Extract HTML tables from webpages and convert them to JSON format
Project description
webtable2json
A Python library to extract HTML tables from webpages and convert them to JSON format. Perfect for web scraping, data extraction, and converting tabular web data into structured JSON.
Features
- Extract tables from URLs or HTML content
- Clean and normalize table data
- Handle complex table structures (thead, tbody, colspan, etc.)
- Preserve links and images with automatic URL normalization
- Specialized functions for ranking websites
- Session support for better performance
- Built-in logging and error handling
- Save results directly to JSON files
- Filter tables by size requirements
- Type hints for better development experience
- Comprehensive error handling
Installation
pip install webtable2json
Quick Start
from webtable2json import convert_url_to_json, WebTableToJSON
# Extract all tables from a URL
tables = convert_url_to_json("https://web.archive.org/web/20251115143556/https://www.nirfindia.org/Rankings/2025/ManagementRanking.html")
# Extract a specific table (0-based index)
table = convert_url_to_json("https://web.archive.org/web/20251115143556/https://www.nirfindia.org/Rankings/2025/ManagementRanking.html", table_index=0)

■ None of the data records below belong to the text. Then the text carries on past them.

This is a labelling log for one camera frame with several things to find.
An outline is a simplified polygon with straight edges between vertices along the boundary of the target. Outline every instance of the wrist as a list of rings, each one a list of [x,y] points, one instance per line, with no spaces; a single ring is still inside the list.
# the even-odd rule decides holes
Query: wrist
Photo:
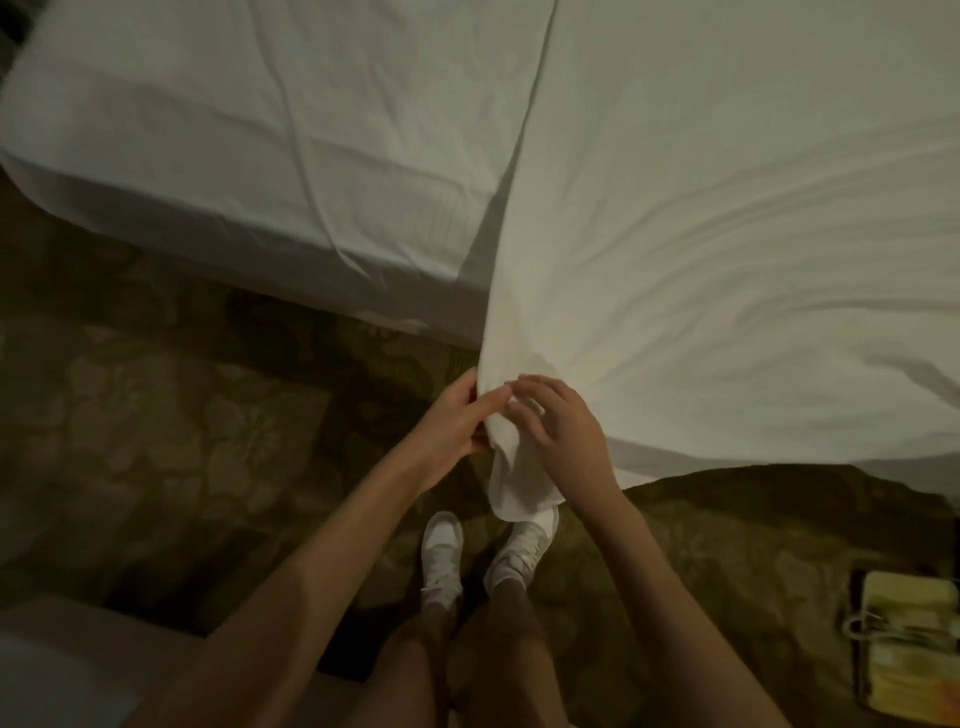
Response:
[[[590,489],[584,495],[570,505],[587,529],[610,527],[620,515],[635,510],[616,481],[609,487]]]

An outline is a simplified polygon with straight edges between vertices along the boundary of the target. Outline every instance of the bed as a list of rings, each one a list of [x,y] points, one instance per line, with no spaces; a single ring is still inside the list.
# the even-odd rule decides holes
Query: bed
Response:
[[[34,202],[478,347],[553,3],[54,0],[0,99]]]
[[[623,487],[852,463],[958,503],[958,27],[952,0],[58,0],[0,154],[215,277],[482,340],[482,389],[566,379]],[[562,500],[488,430],[497,515]]]
[[[560,2],[484,389],[560,376],[624,487],[853,463],[960,502],[960,5]],[[562,500],[516,430],[508,520]]]

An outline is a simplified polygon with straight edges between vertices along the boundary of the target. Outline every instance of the forearm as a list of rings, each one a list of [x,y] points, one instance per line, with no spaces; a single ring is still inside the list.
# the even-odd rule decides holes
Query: forearm
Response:
[[[388,456],[207,638],[197,662],[128,725],[281,725],[413,502],[416,478]]]
[[[670,567],[626,497],[584,513],[627,612],[700,726],[786,726],[780,710]]]

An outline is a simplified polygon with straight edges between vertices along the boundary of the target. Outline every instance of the white sneaker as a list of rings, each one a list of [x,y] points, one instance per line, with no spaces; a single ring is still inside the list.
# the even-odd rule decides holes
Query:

# Use the class for more control
converter = WebTableToJSON()
result = converter.url_to_json("https://web.archive.org/web/20251115143556/https://www.nirfindia.org/Rankings/2025/ManagementRanking.html")
Usage Examples
Basic Table Extraction
from webtable2json import convert_url_to_json, save_tables_to_file
# Get all tables from a webpage
tables = convert_url_to_json("https://www.w3schools.com/html/html_tables.asp")
# Save to file
save_tables_to_file(tables, "extracted_tables.json")
for i, table in enumerate(tables):
print(f"Table {i}: {table['row_count']} rows, {table['column_count']} columns")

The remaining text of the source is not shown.